Texas Instruments (TXN 2.35%) is by no means the most exciting semiconductor company. But in tough times "boring" can be a good thing.

Texas Instruments (TI) was a standout performer during the global chip shortage over the last couple of years. Over the last decade, TI's total return -- which includes dividends paid -- was nearly 700%, as it benefited from a stock surge in 2020 and 2021.  

A decade ago, this industrial technologist laid the groundwork for its leading position in automotive and industrial computing. Now, the chip shortage is beginning to ease, and TI's stock price has fallen in 2022 along with the rest of the semiconductor sector. However, with another decade of booming demand expected from its leading markets, this is a monster stock opportunity to take advantage of right now.

Investors fret over the short term

2022 was actually pretty good for TI. So far this year, the top chip stock handily beat the market, falling about 6.7% compared to a 16.7% drop for the S&P 500. It's been a volatile run, though, with shares down as much as 20% from their highs at various times.  

The reason? Select segments of the overall chip shortage are starting to ease up. TI's revenue increased 13% year over year in Q3 2022 to $5.24 billion. However, the outlook for Q4 2022 implies revenue will be flat, at best, compared to the year prior.

About one-quarter of TI's sales come from consumer electronics, a segment of the tech world that's getting hit particularly hard right now. Even TI's industrial-tech segment is expected to decline in the final months of 2022.

As the chip shortage resolves itself, many of TI's manufacturing partners say they have some excess supply they're working through. This excess supply is expected to be used up within the next couple of quarters. The lone area of strength in Q4 is expected to be automotive, which is still suffering component shortages and thus playing catch-up to meet the current consumer demand for new vehicles.  

Geared up for a decade of soaring demand

After the Q3 earnings update, TI stock now trades for less than 19 times trailing-12-month earnings. While this may seem pricey for a company expecting its growth to stall out in the coming months, it could be an incredible long-term value, considering what's expected to happen over the next decade. 

Early in the 2010s, TI started winding down its allocation of capital to consumer electronics like smartphones and tablets. Instead, it began focusing on its automotive and industrial chip research and manufacturing capabilities. As mobile communications technology has proliferated since then, it might seem TI was missing out on a massive haul.

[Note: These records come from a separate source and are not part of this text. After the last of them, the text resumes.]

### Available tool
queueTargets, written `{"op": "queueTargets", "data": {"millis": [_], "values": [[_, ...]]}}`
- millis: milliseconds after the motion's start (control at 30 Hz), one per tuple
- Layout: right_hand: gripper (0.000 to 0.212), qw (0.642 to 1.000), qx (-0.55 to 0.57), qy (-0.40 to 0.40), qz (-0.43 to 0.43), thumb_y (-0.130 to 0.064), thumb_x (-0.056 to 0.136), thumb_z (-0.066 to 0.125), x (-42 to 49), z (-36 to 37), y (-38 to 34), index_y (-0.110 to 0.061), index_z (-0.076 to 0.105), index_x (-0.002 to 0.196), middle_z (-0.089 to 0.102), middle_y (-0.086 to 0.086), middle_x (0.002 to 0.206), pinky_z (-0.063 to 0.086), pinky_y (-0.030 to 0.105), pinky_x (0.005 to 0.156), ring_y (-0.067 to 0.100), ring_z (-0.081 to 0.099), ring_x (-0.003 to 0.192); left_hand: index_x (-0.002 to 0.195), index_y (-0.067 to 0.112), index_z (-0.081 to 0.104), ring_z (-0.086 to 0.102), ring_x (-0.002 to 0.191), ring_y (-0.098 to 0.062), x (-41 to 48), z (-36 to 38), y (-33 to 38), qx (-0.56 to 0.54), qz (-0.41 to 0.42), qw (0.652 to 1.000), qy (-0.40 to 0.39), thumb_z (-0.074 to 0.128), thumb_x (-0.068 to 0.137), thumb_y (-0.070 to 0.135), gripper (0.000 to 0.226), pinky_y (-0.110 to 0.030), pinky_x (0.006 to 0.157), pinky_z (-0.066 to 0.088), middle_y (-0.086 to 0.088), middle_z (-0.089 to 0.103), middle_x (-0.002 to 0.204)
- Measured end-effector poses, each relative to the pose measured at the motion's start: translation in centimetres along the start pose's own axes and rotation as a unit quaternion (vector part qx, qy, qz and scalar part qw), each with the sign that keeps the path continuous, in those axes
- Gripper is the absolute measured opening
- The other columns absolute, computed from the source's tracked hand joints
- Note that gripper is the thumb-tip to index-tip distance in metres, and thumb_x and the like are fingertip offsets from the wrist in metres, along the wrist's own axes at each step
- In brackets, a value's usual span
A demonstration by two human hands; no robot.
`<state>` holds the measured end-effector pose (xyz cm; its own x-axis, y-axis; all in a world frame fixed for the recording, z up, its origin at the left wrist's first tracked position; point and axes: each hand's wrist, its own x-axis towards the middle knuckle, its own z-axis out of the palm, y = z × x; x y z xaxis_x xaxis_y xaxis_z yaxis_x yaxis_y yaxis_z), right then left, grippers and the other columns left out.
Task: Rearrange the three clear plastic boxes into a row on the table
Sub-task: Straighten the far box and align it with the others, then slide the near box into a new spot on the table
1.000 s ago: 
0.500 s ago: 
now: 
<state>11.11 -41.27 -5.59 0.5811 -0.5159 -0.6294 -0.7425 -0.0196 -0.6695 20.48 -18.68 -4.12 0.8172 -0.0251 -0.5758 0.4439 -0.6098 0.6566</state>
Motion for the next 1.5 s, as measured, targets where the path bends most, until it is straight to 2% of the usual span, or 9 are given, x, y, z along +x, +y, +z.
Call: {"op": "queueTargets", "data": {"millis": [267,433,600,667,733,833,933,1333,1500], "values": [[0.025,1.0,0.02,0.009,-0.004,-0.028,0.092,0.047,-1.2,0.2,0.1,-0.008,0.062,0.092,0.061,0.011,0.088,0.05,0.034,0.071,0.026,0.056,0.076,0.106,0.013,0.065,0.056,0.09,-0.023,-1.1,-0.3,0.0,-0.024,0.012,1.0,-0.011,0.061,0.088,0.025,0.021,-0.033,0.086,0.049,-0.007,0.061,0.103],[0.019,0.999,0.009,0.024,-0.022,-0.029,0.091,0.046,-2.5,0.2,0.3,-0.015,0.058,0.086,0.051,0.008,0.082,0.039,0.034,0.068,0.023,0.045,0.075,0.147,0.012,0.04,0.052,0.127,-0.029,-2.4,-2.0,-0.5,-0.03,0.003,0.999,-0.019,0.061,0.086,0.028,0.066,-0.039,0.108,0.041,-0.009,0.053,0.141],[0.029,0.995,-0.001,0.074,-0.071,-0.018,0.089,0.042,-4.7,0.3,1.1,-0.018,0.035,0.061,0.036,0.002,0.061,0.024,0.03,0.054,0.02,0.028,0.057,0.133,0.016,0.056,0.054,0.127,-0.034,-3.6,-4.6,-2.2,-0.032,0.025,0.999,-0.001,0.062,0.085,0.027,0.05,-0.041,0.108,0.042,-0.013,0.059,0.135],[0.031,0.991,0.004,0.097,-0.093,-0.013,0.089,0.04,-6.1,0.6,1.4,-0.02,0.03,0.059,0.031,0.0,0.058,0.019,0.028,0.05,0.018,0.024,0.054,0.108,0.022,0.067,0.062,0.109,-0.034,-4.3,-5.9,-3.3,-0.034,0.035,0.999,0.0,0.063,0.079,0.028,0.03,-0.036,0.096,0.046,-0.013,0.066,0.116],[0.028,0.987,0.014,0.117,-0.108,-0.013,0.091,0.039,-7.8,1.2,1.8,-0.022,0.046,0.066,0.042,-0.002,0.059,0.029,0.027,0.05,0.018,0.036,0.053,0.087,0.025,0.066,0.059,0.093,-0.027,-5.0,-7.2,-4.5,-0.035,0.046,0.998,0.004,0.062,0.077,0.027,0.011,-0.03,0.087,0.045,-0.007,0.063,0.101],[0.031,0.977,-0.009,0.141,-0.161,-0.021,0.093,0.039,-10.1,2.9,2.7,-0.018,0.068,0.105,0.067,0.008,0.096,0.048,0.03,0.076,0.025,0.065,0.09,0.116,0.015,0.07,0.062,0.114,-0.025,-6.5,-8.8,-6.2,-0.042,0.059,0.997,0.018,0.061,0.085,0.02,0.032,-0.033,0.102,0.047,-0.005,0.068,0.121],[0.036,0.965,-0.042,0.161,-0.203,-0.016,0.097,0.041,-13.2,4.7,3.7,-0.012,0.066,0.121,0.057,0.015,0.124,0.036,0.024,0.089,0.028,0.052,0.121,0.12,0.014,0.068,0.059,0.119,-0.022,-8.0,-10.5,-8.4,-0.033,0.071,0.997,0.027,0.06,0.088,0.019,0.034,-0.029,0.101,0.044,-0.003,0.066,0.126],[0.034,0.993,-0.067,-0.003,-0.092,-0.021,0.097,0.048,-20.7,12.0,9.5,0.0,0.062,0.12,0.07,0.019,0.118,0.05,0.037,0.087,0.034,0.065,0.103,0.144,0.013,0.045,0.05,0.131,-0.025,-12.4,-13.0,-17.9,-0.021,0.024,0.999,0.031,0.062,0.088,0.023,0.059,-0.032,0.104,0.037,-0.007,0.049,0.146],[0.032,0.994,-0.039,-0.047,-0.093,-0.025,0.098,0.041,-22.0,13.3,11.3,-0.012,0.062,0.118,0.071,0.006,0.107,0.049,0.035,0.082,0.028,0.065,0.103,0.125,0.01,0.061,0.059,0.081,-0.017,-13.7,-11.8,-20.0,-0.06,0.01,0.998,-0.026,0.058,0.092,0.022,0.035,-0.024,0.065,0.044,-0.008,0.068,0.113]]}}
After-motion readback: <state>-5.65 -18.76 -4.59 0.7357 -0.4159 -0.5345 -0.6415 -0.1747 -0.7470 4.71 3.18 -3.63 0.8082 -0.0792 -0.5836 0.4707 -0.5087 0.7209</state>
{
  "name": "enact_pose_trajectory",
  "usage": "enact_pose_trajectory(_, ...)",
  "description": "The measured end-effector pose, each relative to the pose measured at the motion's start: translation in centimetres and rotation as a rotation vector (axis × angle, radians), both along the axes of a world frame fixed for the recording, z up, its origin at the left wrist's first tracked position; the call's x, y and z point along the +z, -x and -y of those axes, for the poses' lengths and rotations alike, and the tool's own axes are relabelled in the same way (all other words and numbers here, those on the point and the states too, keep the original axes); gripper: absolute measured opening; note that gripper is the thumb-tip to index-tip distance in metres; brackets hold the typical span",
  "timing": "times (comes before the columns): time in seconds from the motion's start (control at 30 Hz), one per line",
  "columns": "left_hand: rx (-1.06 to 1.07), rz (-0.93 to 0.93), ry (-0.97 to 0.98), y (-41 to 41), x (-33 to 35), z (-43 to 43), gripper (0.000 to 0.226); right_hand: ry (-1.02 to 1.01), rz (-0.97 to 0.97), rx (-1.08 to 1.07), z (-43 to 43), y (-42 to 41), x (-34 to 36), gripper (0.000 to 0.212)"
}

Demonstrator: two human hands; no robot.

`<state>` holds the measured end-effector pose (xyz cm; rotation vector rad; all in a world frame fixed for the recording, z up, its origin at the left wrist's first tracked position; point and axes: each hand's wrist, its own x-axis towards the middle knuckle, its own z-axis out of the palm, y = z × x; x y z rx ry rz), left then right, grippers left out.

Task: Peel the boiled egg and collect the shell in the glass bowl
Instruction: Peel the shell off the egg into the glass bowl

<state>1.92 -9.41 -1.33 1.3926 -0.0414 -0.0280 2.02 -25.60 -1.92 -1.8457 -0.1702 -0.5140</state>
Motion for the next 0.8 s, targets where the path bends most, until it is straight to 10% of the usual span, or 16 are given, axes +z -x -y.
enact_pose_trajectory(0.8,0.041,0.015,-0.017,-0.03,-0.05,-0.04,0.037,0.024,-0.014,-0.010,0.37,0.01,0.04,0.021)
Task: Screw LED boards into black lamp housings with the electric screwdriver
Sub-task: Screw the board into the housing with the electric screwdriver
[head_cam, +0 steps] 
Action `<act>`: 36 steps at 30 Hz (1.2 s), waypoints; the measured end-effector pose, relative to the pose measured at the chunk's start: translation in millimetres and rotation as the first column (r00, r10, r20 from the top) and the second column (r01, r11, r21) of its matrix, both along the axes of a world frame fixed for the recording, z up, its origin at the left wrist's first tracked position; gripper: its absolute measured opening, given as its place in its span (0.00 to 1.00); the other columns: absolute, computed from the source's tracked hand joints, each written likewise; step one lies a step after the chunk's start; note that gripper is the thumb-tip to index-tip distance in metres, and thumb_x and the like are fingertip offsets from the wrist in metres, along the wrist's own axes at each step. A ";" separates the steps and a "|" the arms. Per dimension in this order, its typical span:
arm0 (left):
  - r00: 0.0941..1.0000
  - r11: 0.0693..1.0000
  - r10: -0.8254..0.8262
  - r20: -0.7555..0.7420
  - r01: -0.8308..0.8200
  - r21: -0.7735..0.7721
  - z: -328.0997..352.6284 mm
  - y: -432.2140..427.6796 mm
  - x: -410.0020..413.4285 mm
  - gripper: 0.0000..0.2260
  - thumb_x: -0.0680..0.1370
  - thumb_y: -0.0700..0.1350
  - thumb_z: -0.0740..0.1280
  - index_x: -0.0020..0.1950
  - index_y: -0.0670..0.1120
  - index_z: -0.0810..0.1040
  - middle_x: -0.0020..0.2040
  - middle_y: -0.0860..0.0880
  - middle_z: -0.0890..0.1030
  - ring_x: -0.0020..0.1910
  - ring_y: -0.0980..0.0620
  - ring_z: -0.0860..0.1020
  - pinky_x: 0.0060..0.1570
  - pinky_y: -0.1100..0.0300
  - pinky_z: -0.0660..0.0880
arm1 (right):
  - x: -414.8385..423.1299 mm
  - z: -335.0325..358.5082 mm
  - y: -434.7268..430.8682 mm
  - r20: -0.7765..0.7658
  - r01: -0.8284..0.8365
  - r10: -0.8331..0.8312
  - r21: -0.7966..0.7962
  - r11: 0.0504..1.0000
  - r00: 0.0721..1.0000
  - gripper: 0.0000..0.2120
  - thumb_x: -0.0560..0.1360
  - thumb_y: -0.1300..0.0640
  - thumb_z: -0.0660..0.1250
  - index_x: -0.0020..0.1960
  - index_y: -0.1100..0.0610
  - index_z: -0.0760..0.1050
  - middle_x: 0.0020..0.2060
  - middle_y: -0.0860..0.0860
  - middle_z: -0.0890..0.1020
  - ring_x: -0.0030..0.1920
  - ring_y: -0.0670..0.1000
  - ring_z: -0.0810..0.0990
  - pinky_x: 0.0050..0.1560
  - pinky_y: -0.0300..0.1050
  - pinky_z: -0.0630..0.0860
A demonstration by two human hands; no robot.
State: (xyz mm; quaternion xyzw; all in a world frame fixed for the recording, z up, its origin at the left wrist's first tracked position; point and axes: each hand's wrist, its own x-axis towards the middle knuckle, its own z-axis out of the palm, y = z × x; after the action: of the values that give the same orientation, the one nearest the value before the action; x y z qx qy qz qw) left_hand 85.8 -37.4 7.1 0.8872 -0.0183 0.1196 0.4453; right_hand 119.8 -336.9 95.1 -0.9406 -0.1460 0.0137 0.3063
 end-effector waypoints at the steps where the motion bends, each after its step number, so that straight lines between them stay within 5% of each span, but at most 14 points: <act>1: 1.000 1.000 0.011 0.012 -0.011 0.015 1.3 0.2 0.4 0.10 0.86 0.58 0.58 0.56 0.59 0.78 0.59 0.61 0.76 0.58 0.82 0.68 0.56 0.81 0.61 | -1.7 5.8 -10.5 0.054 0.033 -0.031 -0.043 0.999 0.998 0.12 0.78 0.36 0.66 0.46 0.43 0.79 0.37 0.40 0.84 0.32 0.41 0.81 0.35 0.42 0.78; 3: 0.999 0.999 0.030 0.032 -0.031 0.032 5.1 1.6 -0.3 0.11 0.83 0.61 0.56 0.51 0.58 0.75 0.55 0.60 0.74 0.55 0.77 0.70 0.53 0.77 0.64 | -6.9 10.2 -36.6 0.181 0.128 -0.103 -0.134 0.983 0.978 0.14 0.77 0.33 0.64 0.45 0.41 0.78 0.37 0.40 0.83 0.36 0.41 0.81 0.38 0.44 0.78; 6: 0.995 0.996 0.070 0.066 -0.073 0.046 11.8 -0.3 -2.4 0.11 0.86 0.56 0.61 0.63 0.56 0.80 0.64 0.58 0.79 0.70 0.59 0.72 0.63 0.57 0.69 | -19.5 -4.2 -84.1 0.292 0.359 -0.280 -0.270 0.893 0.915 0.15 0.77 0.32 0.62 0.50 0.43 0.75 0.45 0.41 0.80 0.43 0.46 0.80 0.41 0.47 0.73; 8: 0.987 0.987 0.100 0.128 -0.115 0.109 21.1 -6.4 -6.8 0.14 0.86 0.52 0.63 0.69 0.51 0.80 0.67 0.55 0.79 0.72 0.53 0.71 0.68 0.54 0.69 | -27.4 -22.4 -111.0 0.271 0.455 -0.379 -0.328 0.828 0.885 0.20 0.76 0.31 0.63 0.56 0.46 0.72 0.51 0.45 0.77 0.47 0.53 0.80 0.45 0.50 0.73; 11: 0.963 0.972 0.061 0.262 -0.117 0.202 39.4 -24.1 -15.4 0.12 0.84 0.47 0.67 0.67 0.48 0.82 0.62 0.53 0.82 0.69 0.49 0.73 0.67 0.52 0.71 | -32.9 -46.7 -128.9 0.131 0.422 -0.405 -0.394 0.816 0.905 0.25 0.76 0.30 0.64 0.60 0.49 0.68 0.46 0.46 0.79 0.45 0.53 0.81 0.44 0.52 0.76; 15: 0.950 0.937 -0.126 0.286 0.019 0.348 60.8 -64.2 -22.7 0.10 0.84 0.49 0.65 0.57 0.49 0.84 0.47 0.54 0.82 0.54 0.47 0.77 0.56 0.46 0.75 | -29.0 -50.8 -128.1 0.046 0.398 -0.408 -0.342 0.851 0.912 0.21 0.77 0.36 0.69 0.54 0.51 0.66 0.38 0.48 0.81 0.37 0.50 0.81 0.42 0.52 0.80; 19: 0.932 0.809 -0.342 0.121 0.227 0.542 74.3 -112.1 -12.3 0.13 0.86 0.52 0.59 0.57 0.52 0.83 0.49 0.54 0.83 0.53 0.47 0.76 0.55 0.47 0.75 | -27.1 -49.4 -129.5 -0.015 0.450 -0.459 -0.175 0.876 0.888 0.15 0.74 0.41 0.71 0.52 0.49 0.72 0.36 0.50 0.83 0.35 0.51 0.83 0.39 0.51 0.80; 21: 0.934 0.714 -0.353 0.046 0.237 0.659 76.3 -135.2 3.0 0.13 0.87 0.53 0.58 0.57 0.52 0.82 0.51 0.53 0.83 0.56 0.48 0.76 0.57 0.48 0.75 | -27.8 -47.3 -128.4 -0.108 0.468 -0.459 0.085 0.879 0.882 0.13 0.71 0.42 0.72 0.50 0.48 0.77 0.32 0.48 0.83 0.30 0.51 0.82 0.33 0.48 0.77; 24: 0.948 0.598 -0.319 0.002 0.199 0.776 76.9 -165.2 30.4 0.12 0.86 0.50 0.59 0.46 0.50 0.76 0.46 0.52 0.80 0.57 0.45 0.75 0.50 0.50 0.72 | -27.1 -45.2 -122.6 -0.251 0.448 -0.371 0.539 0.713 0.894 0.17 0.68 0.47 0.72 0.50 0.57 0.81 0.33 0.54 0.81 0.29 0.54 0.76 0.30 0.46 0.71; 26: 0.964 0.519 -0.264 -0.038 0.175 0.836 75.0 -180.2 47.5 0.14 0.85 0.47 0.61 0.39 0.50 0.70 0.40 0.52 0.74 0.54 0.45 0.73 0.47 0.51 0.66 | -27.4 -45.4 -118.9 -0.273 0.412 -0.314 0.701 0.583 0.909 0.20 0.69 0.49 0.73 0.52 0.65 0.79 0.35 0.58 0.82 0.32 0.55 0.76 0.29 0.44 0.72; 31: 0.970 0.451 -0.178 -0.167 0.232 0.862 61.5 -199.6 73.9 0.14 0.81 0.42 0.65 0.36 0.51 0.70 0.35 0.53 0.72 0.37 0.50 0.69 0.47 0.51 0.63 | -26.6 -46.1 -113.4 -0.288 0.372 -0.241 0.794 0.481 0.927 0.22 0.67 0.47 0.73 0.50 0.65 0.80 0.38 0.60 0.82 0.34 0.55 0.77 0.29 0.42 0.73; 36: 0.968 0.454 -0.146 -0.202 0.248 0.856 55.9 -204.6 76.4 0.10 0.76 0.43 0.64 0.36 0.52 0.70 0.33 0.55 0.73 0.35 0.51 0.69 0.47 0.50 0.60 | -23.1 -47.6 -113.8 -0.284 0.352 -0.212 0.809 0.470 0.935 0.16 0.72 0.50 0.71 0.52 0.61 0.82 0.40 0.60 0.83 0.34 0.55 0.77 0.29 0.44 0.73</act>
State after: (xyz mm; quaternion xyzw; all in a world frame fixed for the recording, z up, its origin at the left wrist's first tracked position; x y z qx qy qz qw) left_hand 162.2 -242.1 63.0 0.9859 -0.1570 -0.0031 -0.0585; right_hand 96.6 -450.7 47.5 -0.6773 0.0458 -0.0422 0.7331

That's not exactly the case, though. TI isn't a cutting-edge chipmaker. Instead, it focuses on less-competitive analog chips that require little in ongoing advancement once they've been developed. Once TI got itself a slice of the mobile industry, it was time to reap the rewards from those chips and move on to the next big thing: automotive and industrial. 

Fast forward to today. The auto and industrial markets now make up nearly two-thirds of TI's revenue, at exactly the time analog and embedded computing-system technology for cars and heavy equipment is expected to soar. Investors are worried about the outlook for the next couple of quarters, but let's not miss the next decade-worth of opportunity here. With electric vehicles, self-driving technology, and robotics just now starting to go mainstream, TI teed up plenty of growth for itself for the remainder of the 2020s.

To underscore the opportunity, the company is building out several new chip manufacturing sites in the U.S. alone -- one in Lehi, Utah, acquired from Micron Technology last year, and new facilities in Richardson and Sherman, Texas. The recent passage of the U.S. CHIPS Act legislation, designed to bolster U.S.-based chip fabrication, will help pay for some of TI's expansion.

Beyond the near-term dip, broad expectations are for TI to generate an average high-single-digit percentage revenue increase in each of the next few years, all while churning out incredibly lucrative free-cash-flow profit margins of 30% to 40% along the way. Management returns all of that excess free cash flow to shareholders via dividends (currently yielding 2.5% a year) and share repurchases, a strategy that made TI the market-beating investment it's been for many years.

Texas Instruments stock took a breather in 2022, but this looks like a monster opportunity emerging from the global chip shortage. If you're interested in investing in automotive technology and industrial robotics in the coming decade, give this top chip stock a serious look right now.